第55話
「またこの喫茶店に行くの?」
「いやなのか?」
「そうじゃないけど。ただよくここに来るだけと思う。」
「ケーキが美味しいし。」
「まあそうだよね。」
彼女は同意するように軽くうなずいて、ドアをくぐった。
理由は分からないが、病院で目が覚めてからずっとここに来るようになった。
あまりにも頻繁に来るせいで、店員さんに顔を覚えられて、名前まで呼ばれるようになった。

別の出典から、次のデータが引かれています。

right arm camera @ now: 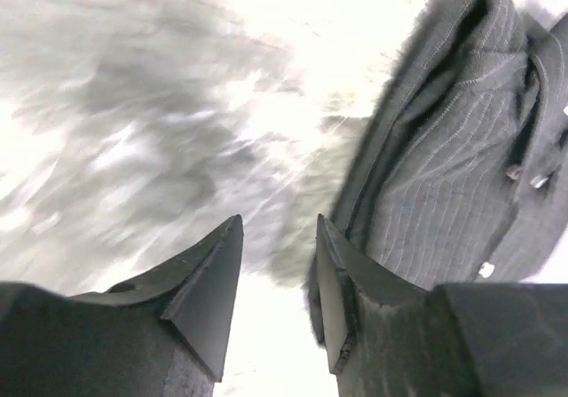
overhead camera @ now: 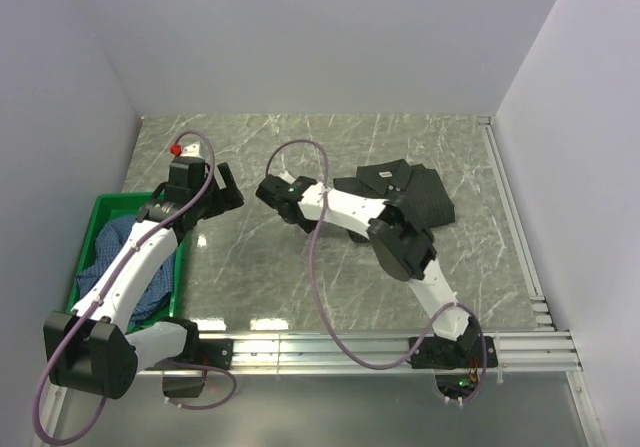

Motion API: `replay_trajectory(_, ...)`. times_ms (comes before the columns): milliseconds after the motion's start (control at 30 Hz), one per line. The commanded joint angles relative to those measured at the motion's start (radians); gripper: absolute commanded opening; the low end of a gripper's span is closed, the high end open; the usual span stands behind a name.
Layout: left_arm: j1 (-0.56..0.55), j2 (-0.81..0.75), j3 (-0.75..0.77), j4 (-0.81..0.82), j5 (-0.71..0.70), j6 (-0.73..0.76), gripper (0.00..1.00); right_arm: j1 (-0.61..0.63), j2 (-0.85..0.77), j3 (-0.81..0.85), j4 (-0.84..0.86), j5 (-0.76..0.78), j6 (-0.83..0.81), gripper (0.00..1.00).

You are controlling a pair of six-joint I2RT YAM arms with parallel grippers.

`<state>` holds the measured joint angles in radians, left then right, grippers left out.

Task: Fold and stack the long sleeve shirts
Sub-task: Fold the shirt, then neatly place the folded shirt to the corner

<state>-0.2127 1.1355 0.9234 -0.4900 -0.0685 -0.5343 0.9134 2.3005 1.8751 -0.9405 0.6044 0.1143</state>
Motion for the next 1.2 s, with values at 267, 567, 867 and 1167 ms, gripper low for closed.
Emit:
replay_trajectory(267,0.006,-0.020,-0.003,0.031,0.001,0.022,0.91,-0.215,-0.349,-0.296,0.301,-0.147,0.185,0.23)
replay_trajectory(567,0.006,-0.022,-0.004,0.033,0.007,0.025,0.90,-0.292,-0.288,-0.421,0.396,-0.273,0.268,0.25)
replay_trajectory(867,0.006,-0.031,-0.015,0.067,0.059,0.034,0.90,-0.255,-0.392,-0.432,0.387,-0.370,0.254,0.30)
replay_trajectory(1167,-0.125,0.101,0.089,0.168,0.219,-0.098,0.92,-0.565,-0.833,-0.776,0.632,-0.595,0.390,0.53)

桐乃は家を出る前に少し飲んだので、彼女がトイレに行ってる間に、いつもの窓際の席に座って外を眺めた。
そして、そのとき彼女が現れた。
三つ編みに眼鏡という、ごく普通の優等生みたいな見た目だった。
けれど不思議なことに、制服姿の彼女はどこか永遠の若さを感じさせた。
この女子高生が手を振って元気に挨拶してくれた。
彼女の行動に少し戸惑ってどう反応すればいいか分からず、つい笑ってしまった。
不思議な懐かしさに襲われてしまった。
この女子高生は急いで店に入って、テーブルの前に来た。
「ヤッホーお兄さん!」
「どうも…」
それで変としか呼べない質問をした。
見知らぬ人からそのような質問をされるとは思っていなかったので、言葉に詰まった。
彼女は執拗にもう一度同じ質問を繰り返した。
僕の返答を聞いたとたん、彼女が現れたのと同じくらい早く消えた。
戻ってきた桐乃が、この少女が何の用があったのかと僕に尋ねた。
「僕もよくわからないけど奇妙な質問をした。」
「変な質問?どゆこと?」
「今は幸せかどうかと問いかけたって。」
「で、どう答えたの?」
「君が僕の側にいていつも死にかけているから退屈なんてしていられない。だから当然、今は幸せなんだ。」
この女子高生の名前は聞いた機会がなかったけど一生二度と会うことがなかった。
不思議なことに、僕の答えを聞いた後の彼女の満足そうな笑顔は、僕の記憶に永遠に刻み込まれた。